The little town of Bethlehem lay still and white beneath a clear azure sky waiting for President Clinton and his party journeying like kings from afar, guided by the light of a single star.
Cars were turned back at the town's entrance by Israeli police. Residents and visitors were obliged to walk through nearly empty streets past shuttered shops, a chill wind nipping at their heels and stirring sand devils in places where building materials had been left behind by workers performing a municipal facelift. millennium. Every 20 metres or so a Palestinian policeman in crisp new blue camouflage uniform stood sentry. Armed Palestinian soldiers in green graced roof-tops decorated with US and Palestinian flags. The long walk up hill and down lane showed that the little town is a little town no longer. A banner strung across the road proclaimed: "Bethlehem 2000 Welcomes the First Family to the City of the Holy Family".
The way to Manger Square had been closed by a high wooden wall where gorgons demanding pink and green press credentials reigned (in Gaza they had been yellow). Even correspondents travelling with the White House party were turned away. So they and we lesser press people infiltrated by other routes.
Mine was an interesting one. It took me past hundreds of Palestinian schoolchildren armed with flags, placards and posters and corralled behind barricades in the centre of the plaza in front of the Bethlehem Municipality, decorated with flags and fir branches.

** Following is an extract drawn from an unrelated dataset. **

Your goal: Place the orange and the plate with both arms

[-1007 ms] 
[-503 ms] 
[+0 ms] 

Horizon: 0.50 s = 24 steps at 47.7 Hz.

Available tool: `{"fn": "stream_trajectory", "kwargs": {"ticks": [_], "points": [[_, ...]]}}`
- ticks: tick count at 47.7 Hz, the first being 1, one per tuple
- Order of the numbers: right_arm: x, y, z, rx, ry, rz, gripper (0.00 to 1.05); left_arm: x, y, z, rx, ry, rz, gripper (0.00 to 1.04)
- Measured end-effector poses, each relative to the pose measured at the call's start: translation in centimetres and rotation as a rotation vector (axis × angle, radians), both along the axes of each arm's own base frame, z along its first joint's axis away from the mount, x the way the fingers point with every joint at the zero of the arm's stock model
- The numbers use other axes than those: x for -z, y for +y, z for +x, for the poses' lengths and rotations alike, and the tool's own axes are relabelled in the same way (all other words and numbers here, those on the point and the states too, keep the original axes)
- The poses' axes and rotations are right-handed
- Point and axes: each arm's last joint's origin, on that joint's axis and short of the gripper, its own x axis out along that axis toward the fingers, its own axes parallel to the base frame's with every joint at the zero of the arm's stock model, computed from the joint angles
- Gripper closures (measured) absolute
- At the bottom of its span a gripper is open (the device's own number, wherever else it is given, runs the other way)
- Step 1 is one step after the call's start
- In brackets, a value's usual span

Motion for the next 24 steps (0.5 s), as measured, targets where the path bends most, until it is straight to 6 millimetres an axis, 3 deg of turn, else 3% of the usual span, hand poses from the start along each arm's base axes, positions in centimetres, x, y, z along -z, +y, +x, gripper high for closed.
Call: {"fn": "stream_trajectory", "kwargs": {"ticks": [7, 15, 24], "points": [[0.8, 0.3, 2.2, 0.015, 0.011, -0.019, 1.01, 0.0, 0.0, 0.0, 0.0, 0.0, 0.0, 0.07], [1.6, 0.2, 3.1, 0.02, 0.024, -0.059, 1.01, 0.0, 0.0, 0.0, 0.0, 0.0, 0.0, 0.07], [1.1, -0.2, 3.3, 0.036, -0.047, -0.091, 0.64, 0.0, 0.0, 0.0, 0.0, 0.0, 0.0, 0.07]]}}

One group of boys and girls dressed in T-shirts and blue peaked caps carried placards imploring Mr Clinton to press Israel to release their fathers from Israeli prisons; next to them were women holding up portraits of their incarcerated husbands and sons, and round the bend was a gaggle of girls from Bethlehem and the neighbouring village of Beit Sahour who carried placards proclaiming "We have a dream . . . of independence and freedom" and "We love peace but we adore liberty."
Dark-haired Hala, fair Maria and thin-faced Ala, all 12, were sceptical about the presidential visit. Ala sighed and slung her placard face down over the rail. "Clinton is our friend now but it will change nothing." Hala echoed: "Nothing, the Israelis won't listen." Maria shrugged: "Not even to him."
The arrival of the Clintons and the Palestinian President, Mr Yasser Arafat, and his wife, Suha, was heralded by helicopters, the muffled tones of the elderly bells of the Church of the Nativity and the soaring voice of the muezzin calling the faithful to noon prayers in the pink and white mosque which overlooks the church. A few minutes later the leaders swept into the square in their limos, bull-necked security men jogging along beside them.
The Clintons were taken for a tour of the church while assembled prelates in colourful cloaks and curious cowls chatted to US congressmen and Bethlehem bigwigs. When the President emerged from the church, he switched on the lights on one of three tall trees magnificently arrayed in red and gold, the one with the shimmering star on top. Then he and Hillary Rodham Clinton and daughter, Chelsea, joined in singing O Little Town Of Bethlehem and other carols with the girls' choir.
The high and mighty swept out without a look at the children in the plaza. They had come by bus and waited all morning for Mr Clinton to pass by their little demo, but he never came, he never read what they wanted to say. He was imprisoned by security as much as their fathers and brothers.